So my creative time recently has been spent on learning Mixed Media art. This is my fourth piece, and the largest at 10″ square. It occurred to me while finishing this off that there are a lot of parallels between real life art and digital art that have relevance for digital artists.
I say this because I came to digital art via photography. My skills in painting and drawing by hand are non existent so making art in the physical space has never been an experience for me. Of course, I am doing it all backwards most likely 🙂
Tip # 1 Start with Quality Ingredients
There is a colloquial phrase here in NZ “You can’t polish a turd” which certainly applies with art, of any kind I’m sure.
Quite simply, you need to start with quality ingredients – be it paints or photographs and digital media. This can be an expensive and time consuming exercise, but what you put into it will dictate the quality of the final result
Tip#2 Prepare your Background Properly
Of course this might depend on your final image, but in my experience, taking time to prepare a good background enhances the overall image. It adds textural depth and interest to the image, rather than being blank space.
In the piece above, my background is crumpled tin foil (shiny side down), strips of plastering tape and paper die cut steampunk cogs. It helps frame the image and give the eye points of interest to move around.
Doing the same in a digital image is important, it can be harder in some ways, as you lose the benefit of the 3D effect and have to make up for that in different ways.
Tip #3 Have Enough Stuff
It can be challenging to put together an interesting and varied piece of art if you have a limited choice of options to use.
Invest in a range of different elements, so you have choices. Also, don’t be afraid to experiment and use things in an unusual way. In digital art, I found creative application of brushes and masking and colours could have some really interesting effect. All it took was some time, and the willingness to think outside the box.
Tip #4 Build Layers and Depth into the piece
You can see from the image above, I actually have a key sticking out of the keyhole element. This piece has elements stacked 4 layers high – starting from the background.
Careful placement and balance of elements is important for a cohesive piece. It needs to work as a whole, not just a scattering of different bits.
In digital work, the layers are virtual, but still have relevance in the placement of the components – should this bit go in front or behind that bit, maybe a mask here or there?
Tip #5 Colour is Important
You can see from the images in the above slideshow, a radical difference. One was the first development of colour application – the image has been coloured and toned, a vignette effect added in. But it was all one tone and lacked impact.
The final image has copper, gold, verdigris and patina effect added. Suddenly different elements stand out, the background has the colour tones blended in to support the overall effect, it has become a more interesting and effective piece
Sometimes you might have to rework an image several times before you finally reach the finished piece that you envisioned.
Tip#6 Once the Glue has dried, there is no going back
This is where digital varies from real life art – if you are saving your work in Photoshop layers and keeping those intact, then everything you do can be changed as often as you like. I wonder now, if that lack of final commitment makes it harder or easier for us to create?

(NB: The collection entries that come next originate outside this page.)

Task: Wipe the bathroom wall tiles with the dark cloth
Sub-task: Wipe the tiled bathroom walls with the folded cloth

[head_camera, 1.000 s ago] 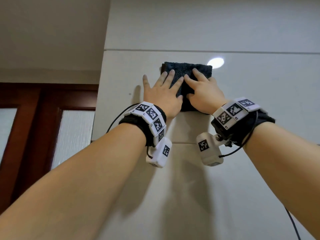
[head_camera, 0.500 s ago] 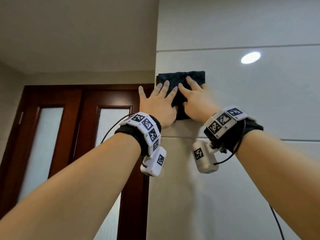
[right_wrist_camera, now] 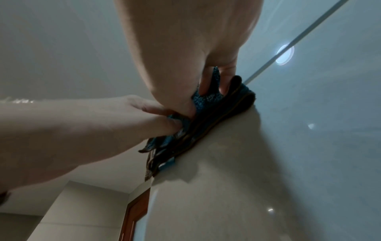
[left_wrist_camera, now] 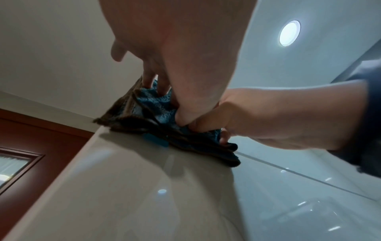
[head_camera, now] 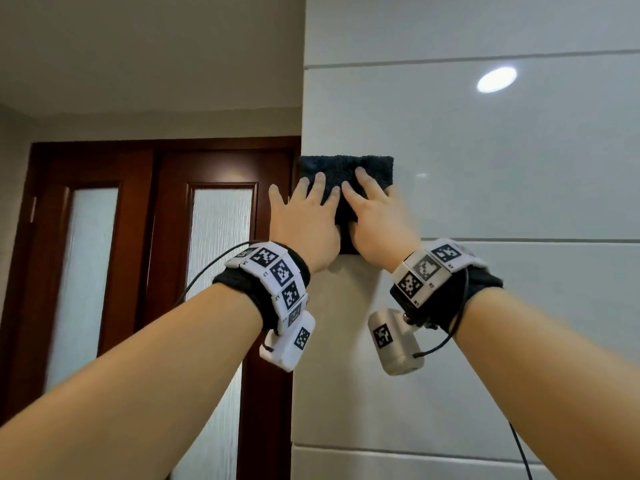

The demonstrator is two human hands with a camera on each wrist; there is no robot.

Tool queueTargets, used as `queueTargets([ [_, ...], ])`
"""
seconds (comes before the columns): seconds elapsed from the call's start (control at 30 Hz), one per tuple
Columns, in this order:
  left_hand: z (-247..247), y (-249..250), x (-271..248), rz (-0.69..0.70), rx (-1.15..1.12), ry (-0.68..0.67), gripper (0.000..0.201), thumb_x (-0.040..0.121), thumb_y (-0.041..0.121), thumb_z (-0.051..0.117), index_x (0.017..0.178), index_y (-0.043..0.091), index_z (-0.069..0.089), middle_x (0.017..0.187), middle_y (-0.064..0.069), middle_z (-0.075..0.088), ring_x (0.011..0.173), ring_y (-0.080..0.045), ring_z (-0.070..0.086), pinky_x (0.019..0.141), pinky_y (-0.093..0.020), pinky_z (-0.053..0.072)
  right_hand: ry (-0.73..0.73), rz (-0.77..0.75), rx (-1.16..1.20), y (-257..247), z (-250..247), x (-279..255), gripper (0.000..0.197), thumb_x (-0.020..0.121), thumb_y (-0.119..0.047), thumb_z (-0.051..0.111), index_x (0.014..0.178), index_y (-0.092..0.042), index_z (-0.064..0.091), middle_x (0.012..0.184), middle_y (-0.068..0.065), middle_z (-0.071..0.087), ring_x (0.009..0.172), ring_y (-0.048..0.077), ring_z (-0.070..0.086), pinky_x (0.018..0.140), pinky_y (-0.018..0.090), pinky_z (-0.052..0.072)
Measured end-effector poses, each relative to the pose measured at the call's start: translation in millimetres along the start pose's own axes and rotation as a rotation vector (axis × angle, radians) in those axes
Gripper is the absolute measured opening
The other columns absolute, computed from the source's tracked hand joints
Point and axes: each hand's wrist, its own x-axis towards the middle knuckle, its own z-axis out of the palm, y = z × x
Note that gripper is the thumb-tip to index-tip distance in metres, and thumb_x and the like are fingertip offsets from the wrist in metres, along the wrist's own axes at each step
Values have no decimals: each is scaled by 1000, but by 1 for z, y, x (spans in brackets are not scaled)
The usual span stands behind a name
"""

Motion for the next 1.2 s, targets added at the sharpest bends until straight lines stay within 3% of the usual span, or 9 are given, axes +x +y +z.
queueTargets([
  [0.17,5,10,-8,9,-6,6,65,99,44,38,158,26,17,167,-5,7,152,-25,10,116,-65,12,21,-2,5,8,9,-13,64,96,-26,46,155,-21,20,164,4,4,116,35,40,100,35,35],
  [0.33,5,6,4,-6,-48,24,64,100,46,35,158,28,15,167,-1,6,153,-22,7,116,-65,10,39,-11,-30,11,13,8,65,93,-25,44,154,-16,23,163,9,6,128,39,37,105,38,32],
  [0.5,2,0,25,-24,-62,47,64,100,46,34,158,29,13,167,1,4,153,-20,5,115,-66,11,17,-28,-58,17,2,35,67,93,-22,42,155,-14,18,163,12,3,144,36,22,113,39,21],
  [0.73,-5,-18,59,-8,-59,96,63,101,46,33,158,30,12,167,1,4,153,-19,5,117,-63,9,-3,-15,-73,16,-18,71,65,96,-25,41,156,-19,17,163,8,2,139,39,26,114,37,22],
  [0.97,-25,-35,99,-2,-43,58,65,100,46,31,159,29,10,167,-2,3,153,-22,7,120,-58,9,-45,54,-26,13,-42,109,69,94,-19,42,156,-29,15,163,-4,2,141,39,22,114,45,30],
  [1.1,-30,-28,97,-19,-26,2,66,99,46,31,159,28,9,167,-3,1,153,-24,6,120,-57,7,-57,25,-70,14,-35,106,68,97,-24,42,157,-24,10,164,3,-3,146,34,16,119,40,16],
  [1.2,-24,-25,85,-7,-30,16,67,98,44,35,159,29,11,167,-3,3,153,-24,7,120,-58,8,-45,29,-60,16,-26,94,69,96,-28,43,157,-26,9,164,2,-3,143,38,21,117,40,20],
])
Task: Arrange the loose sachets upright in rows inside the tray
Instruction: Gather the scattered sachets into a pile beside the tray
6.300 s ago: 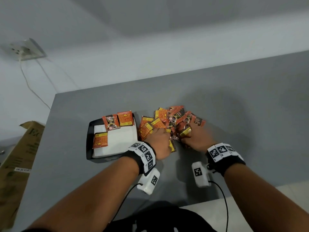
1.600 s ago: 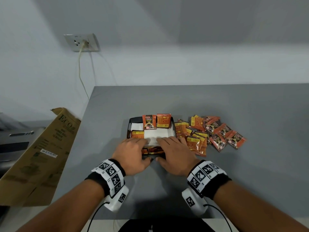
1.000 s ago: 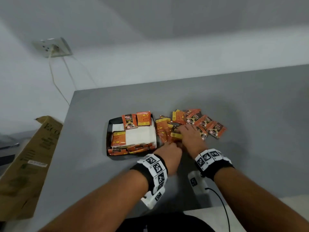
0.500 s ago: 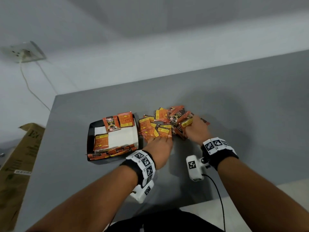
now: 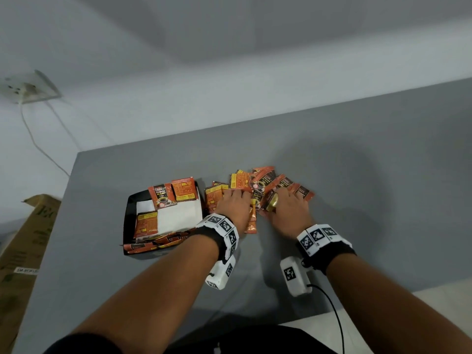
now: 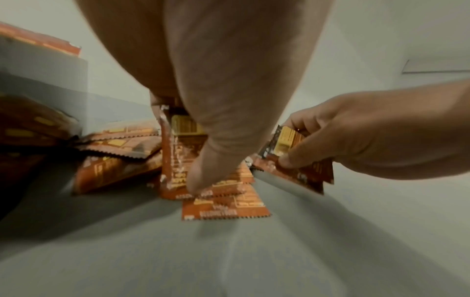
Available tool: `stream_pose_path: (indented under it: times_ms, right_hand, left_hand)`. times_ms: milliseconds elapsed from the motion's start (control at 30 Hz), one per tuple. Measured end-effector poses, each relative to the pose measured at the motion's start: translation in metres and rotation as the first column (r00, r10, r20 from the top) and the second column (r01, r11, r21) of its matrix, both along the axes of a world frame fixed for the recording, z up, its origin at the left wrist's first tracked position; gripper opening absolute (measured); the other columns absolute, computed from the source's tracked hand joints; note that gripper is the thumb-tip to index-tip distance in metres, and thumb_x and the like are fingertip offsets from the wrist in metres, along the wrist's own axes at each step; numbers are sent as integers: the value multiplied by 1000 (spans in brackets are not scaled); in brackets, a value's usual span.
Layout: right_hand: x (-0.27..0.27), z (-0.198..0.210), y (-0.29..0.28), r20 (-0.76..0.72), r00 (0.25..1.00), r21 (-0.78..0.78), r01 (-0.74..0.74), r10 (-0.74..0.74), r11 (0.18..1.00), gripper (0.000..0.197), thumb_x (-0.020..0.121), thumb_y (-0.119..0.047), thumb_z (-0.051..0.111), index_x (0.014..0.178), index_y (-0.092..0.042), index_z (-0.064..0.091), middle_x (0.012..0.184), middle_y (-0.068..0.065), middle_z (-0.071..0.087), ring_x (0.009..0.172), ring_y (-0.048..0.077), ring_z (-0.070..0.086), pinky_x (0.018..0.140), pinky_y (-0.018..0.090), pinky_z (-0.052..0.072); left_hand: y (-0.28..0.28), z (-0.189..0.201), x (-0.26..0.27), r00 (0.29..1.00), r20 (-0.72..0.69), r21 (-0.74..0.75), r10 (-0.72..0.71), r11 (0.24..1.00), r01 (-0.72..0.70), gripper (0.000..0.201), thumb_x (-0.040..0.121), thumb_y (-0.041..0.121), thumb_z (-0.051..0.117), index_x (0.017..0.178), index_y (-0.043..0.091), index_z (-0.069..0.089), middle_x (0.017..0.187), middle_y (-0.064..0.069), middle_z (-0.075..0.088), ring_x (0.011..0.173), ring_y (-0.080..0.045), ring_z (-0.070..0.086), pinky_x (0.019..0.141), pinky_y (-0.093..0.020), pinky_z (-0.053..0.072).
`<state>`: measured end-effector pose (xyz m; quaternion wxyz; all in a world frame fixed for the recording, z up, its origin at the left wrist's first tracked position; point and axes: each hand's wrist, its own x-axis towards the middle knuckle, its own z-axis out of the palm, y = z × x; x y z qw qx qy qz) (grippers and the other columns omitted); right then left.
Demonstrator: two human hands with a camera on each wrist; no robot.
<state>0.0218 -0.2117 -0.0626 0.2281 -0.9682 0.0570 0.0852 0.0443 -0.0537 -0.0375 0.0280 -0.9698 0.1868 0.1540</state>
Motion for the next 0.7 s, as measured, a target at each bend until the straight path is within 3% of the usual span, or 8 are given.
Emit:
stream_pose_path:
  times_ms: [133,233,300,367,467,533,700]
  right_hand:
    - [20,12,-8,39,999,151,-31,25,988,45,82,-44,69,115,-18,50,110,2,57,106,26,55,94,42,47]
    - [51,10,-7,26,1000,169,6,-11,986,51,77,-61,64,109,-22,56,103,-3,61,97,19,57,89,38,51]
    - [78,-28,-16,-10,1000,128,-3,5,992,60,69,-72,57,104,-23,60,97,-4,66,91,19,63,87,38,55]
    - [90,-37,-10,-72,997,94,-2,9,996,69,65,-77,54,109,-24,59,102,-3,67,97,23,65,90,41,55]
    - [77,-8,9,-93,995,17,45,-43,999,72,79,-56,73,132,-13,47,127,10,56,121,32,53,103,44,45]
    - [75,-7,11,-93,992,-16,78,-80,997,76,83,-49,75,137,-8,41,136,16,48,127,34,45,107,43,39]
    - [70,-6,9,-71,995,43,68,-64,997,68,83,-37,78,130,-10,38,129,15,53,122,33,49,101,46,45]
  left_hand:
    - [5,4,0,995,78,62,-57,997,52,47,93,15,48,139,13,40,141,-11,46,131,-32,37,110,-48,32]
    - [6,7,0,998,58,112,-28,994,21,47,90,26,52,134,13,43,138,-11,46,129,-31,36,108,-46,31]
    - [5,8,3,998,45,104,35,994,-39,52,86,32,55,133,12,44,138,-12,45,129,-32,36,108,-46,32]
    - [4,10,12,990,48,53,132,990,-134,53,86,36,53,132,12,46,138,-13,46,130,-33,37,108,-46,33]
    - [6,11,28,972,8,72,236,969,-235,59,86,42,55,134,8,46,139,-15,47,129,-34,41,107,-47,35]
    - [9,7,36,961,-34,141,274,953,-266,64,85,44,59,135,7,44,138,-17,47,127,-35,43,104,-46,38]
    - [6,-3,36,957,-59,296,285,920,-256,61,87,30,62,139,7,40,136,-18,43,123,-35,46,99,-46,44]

With physical art, once the glue has set or the paint has dried, there is not much you can do to alter a piece. With this 4th work, I actually did it in stages, taking time to place elements and let it sit over night, and see if I was happy with it. The glue was only applied once I had manipulated the design and decided how each piece should sit.
Taking the time to do this made it a better end result, I know I made many changes from my original concept. Because each time the glue was applied, it was a final commitment, so it was important to take time to get the positions right.
Tip#7 Seeing your art for real in the physical space is awesome
Like many photographers and digital artists, I don’t print my work often enough. I know that I should, but cost is a factor.
So being able to work on a piece with your hands and see it come to life when the paint is applied for the first coat is a delight I could get quite addicted too 🙂
So my thoughts on the links between making art in the digital or virtual space, and getting messy with the paint brush on the lounge floor!
Who else out there does art in real life? What are your thoughts on the links between creating physical art and digital? Do you agree with my tips?